Running parallel to the SriLankaFirst initiative is the Biz Forum comprising top chambers of commerce and industry, which has been separately canvassing political parties to put the peace agenda at the top of their priority list.

So far the peace process is holding and the only problems are protests by various political groups opposed to peace talks and the ceasefire. Peace talks are due to start in mid-2002 and given the new government's careful approach to the entire process, the business community is pinning a lot of hope on a solution being thrashed out by both sides.

It is in this context that it is heartening to note the decisions by conglomerates and other leading companies to invest in Jaffna and the rest of the north and the east.

Industries Minister Rohitha Bogollagama's visit to Jaffna just before Prime Minister Ranil Wickremasinghe went there on Thursday - at the head of a 60-member business delegation has seen a tremendous show of interest by the business community to develop the north. That's good going so far.

John Keells, Aitken Spence, Tokyo Cement, Keangnam, MTN Networks, Sampath Bank and state institutions such as the Export Development Board and the People's Bank want to start projects/units in Jaffna.

These are positive signals to a region that is desperate for investment and the creation of new industry.

Many companies are also seen setting up offices and branches in other parts, like Union Assurance Ltd which set up an office in Batticaloa. The north and the east have been starved of any start-up ventures or big business in the past two decades, which can generate jobs and result in prosperity for its residents.

In the past, journalists and ordinary folks from the south visiting Jaffna or other war-affected areas were often told by residents that the biggest problem they face is lack of job opportunities which is possible only through new industry. The few big projects in the north like the KKS harbour and the cement factory have suffered due to the war. Thriving prawn factories run by some top Colombo firms are mere shells today having suffered in bomb attacks.

The war against war can only be fought by providing opportunities to people in the north and the east. The business community has a big role to play here. With the government quickly moving out of key sectors of the economy in recent years and grappling with a problem of financial resources, it is the private sector that plays a lead role and is perhaps the biggest employer nowadays.

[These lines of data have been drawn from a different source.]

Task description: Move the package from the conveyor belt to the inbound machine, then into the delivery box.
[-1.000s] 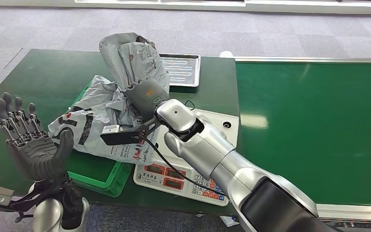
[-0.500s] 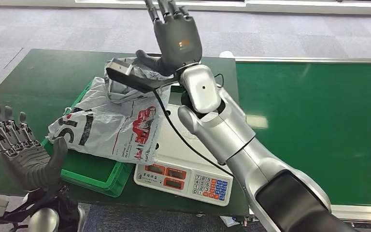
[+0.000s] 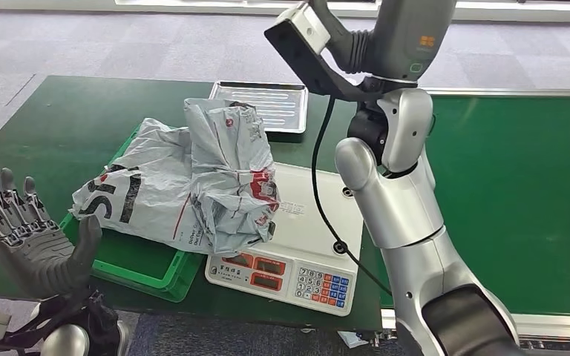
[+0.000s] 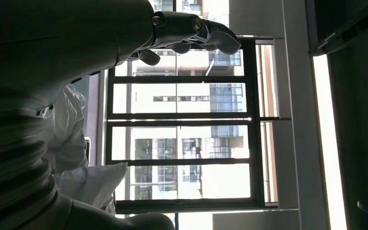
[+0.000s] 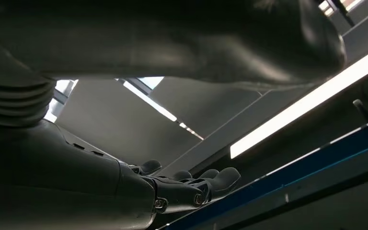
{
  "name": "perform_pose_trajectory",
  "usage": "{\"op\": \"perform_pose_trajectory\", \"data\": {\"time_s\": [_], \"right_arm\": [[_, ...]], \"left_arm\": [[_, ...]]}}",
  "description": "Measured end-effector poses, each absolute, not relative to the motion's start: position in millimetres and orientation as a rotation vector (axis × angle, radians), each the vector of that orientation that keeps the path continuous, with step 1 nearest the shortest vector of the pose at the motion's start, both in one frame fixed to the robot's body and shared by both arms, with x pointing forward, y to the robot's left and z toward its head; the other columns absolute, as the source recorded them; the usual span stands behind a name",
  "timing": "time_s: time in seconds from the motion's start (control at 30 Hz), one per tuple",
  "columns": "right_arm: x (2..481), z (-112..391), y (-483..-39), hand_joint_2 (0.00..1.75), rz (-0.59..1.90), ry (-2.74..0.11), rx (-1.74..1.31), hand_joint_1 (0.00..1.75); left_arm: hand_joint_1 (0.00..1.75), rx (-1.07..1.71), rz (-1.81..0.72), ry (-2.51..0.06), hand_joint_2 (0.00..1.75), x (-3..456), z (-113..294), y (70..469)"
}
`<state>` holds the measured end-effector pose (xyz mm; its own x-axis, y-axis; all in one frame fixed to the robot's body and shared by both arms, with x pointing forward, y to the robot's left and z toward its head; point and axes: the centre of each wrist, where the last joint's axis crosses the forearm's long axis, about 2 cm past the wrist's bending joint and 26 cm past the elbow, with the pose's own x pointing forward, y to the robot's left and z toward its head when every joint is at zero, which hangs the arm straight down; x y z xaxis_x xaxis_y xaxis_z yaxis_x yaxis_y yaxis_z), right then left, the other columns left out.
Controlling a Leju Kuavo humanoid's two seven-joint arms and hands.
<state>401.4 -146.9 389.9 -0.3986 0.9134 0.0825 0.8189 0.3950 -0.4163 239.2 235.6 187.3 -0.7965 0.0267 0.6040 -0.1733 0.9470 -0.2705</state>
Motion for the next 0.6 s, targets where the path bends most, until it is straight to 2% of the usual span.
{"op": "perform_pose_trajectory", "data": {"time_s": [0.33,0.6], "right_arm": [[392,374,-165,0.00,0.375,-2.346,-1.499,0.00],[391,370,-168,0.00,0.369,-2.336,-1.500,0.00]], "left_arm": [[0.00,0.264,0.284,-2.456,1.75,245,193,238],[0.00,0.272,0.275,-2.452,1.75,250,192,238]]}}
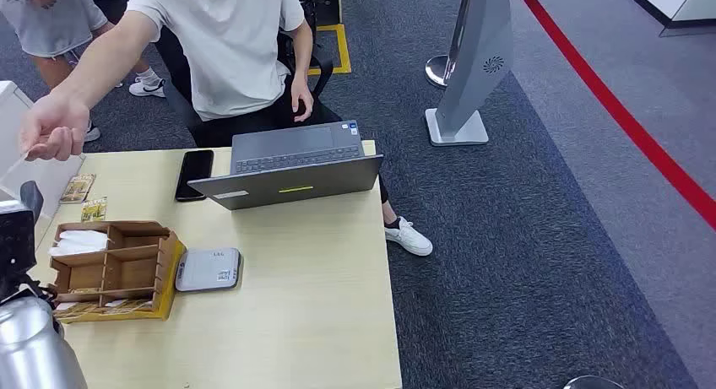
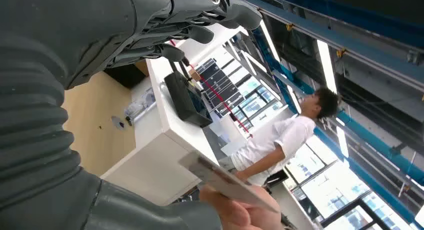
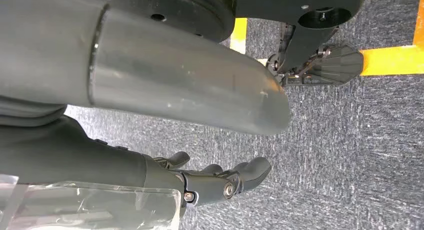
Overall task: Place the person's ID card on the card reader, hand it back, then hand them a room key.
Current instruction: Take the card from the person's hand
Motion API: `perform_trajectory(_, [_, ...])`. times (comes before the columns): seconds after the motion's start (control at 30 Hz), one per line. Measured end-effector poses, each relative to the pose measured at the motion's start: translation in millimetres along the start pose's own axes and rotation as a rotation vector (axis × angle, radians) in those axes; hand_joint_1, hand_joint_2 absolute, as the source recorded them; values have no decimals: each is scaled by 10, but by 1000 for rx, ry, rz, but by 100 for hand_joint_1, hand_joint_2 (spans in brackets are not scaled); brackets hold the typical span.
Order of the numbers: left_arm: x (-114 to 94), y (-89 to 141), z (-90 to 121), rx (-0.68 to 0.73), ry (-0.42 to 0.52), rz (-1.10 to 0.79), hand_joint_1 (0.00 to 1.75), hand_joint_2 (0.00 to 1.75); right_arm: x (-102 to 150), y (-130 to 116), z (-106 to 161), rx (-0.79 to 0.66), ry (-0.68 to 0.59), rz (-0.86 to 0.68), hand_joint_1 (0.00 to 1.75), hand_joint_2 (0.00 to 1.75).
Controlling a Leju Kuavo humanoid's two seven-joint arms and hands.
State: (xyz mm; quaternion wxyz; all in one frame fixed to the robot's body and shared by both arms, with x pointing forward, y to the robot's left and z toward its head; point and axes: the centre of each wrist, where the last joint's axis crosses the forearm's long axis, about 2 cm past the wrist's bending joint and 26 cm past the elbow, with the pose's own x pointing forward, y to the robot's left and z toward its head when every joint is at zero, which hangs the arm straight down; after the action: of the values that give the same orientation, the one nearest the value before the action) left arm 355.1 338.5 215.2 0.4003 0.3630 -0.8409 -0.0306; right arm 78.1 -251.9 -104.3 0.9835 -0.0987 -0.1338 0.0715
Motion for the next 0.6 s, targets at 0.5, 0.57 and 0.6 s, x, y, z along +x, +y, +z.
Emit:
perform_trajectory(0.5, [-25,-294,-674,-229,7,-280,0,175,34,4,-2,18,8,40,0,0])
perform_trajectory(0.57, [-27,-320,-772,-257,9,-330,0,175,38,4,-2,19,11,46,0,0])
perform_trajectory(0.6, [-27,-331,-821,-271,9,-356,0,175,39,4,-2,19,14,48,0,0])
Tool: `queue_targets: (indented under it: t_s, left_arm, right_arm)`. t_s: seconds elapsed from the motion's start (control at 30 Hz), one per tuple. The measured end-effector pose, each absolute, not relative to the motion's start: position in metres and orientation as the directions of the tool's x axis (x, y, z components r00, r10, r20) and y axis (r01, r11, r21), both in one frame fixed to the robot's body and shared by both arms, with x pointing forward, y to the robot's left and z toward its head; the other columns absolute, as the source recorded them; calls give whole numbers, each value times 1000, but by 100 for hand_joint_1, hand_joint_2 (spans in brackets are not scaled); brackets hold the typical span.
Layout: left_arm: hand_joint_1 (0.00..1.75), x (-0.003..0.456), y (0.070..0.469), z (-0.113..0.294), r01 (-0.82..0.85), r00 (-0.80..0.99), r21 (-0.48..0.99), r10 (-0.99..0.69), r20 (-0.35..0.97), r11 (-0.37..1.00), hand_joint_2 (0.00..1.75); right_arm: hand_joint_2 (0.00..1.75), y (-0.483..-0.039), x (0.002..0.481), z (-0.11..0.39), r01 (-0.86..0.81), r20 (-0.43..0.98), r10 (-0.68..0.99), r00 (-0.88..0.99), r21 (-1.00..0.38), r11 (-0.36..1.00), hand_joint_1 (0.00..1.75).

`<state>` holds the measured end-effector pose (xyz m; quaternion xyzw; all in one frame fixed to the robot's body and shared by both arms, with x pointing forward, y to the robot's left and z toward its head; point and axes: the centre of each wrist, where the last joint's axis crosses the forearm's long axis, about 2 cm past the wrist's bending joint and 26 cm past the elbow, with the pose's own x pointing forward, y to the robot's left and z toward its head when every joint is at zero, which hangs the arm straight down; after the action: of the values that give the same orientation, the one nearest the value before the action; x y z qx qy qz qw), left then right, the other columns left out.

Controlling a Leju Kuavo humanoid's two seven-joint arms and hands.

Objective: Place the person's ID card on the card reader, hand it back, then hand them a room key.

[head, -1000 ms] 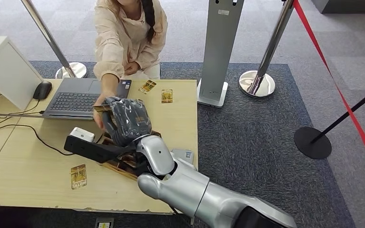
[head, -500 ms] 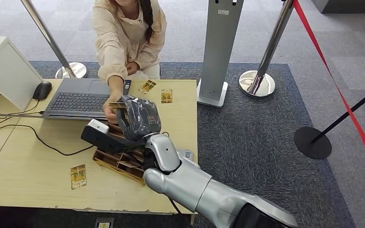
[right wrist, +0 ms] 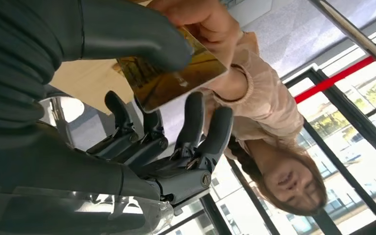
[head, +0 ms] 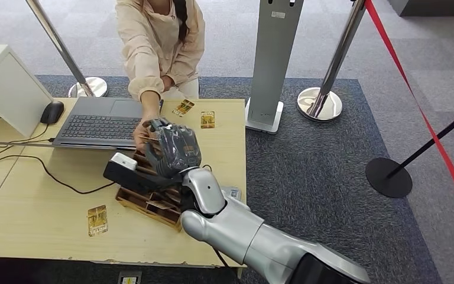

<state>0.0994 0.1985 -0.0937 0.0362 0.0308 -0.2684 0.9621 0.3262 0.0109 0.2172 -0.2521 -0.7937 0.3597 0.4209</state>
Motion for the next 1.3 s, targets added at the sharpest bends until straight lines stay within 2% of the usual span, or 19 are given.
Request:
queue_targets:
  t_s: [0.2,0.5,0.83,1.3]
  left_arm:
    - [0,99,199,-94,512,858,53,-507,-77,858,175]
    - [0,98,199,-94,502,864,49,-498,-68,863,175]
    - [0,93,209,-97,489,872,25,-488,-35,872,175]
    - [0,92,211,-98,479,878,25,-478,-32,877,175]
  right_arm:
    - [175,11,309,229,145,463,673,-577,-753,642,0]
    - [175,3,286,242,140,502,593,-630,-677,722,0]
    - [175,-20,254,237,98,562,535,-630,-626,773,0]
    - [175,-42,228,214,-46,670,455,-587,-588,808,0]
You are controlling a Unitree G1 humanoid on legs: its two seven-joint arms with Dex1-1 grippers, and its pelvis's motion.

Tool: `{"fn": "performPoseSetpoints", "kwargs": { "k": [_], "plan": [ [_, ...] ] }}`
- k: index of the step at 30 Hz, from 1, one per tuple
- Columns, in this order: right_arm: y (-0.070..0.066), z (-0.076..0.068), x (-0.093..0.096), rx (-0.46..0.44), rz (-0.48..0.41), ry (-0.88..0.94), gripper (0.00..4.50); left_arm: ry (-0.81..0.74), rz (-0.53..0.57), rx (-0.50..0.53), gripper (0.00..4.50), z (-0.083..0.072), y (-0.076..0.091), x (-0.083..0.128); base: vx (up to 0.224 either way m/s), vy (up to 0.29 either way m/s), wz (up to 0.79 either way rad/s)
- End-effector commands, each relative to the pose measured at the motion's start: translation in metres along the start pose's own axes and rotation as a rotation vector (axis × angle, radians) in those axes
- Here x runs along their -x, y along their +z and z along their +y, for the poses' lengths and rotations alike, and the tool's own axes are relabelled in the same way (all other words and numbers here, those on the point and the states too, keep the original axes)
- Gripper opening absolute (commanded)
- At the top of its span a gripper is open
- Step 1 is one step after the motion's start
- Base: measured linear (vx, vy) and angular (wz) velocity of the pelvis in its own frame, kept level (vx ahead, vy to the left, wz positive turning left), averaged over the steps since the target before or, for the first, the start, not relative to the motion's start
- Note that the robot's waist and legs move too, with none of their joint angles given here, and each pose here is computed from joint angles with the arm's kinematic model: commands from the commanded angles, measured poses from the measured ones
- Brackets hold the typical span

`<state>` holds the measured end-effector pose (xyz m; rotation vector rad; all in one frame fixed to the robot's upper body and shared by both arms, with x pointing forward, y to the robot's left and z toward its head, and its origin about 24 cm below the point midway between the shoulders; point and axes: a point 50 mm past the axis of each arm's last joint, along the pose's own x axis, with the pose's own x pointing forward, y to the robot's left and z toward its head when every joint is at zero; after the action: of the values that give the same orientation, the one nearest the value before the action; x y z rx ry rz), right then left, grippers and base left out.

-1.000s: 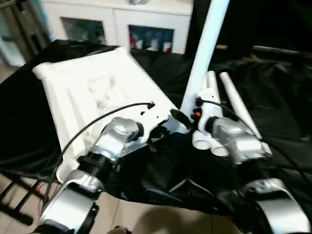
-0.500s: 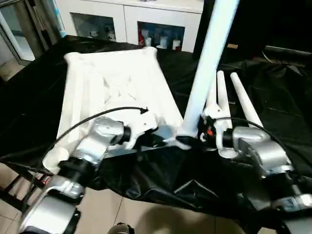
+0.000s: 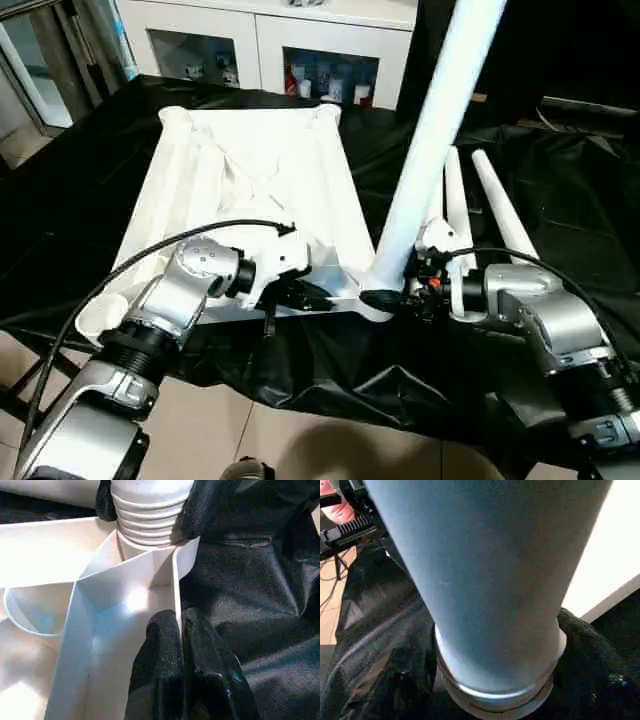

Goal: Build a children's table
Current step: Insert table leg to table base, then rotate leg to tighten

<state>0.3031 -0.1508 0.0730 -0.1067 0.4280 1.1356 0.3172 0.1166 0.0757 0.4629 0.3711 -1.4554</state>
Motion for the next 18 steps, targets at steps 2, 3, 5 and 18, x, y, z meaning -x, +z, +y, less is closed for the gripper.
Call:
{"fn": "performPoseSetpoints", "kwargs": {
  "k": [2,3,5,18],
  "plan": [
    [-0.010,0.007,-0.008,-0.041,0.016,0.015,2.85,-0.038,-0.085,-0.093,0.00,0.000,0.022,-0.005,0.000,0.000,0.00],
    [-0.011,0.007,-0.009,-0.048,0.014,0.011,2.85,-0.032,-0.086,-0.090,0.00,0.000,0.021,-0.006,0.000,0.000,0.00],
    [-0.014,0.007,-0.013,-0.072,0.004,-0.010,2.82,-0.008,-0.087,-0.078,0.00,0.001,0.021,-0.007,0.000,0.000,0.00],
    [-0.026,-0.008,-0.080,-0.314,-0.044,-0.483,2.81,0.415,-0.072,0.091,0.00,0.028,0.025,-0.046,0.000,0.000,0.00]
  ]
}}
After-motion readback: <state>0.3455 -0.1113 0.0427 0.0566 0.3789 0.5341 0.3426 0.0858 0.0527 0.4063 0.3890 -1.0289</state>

It can provide the key to peace. If and when the peace process gets stronger, it is up to the private sector big guns to match their words with deeds and quickly invest in that region.

A stronger private sector presence while the government with the help of the multilateral agencies fund infrastructure development would create a whole heap of opportunities and convince the people on the benefits of peace. Residents then would put pressure on the LTTE, if some reluctance is seen to forge a peace pact with the government and end the war, once and for all.

The business community, so far has been united in its peace efforts. It should not waver. As much as people depend on the government to find a solution, it is the private sector that can deliver the goods.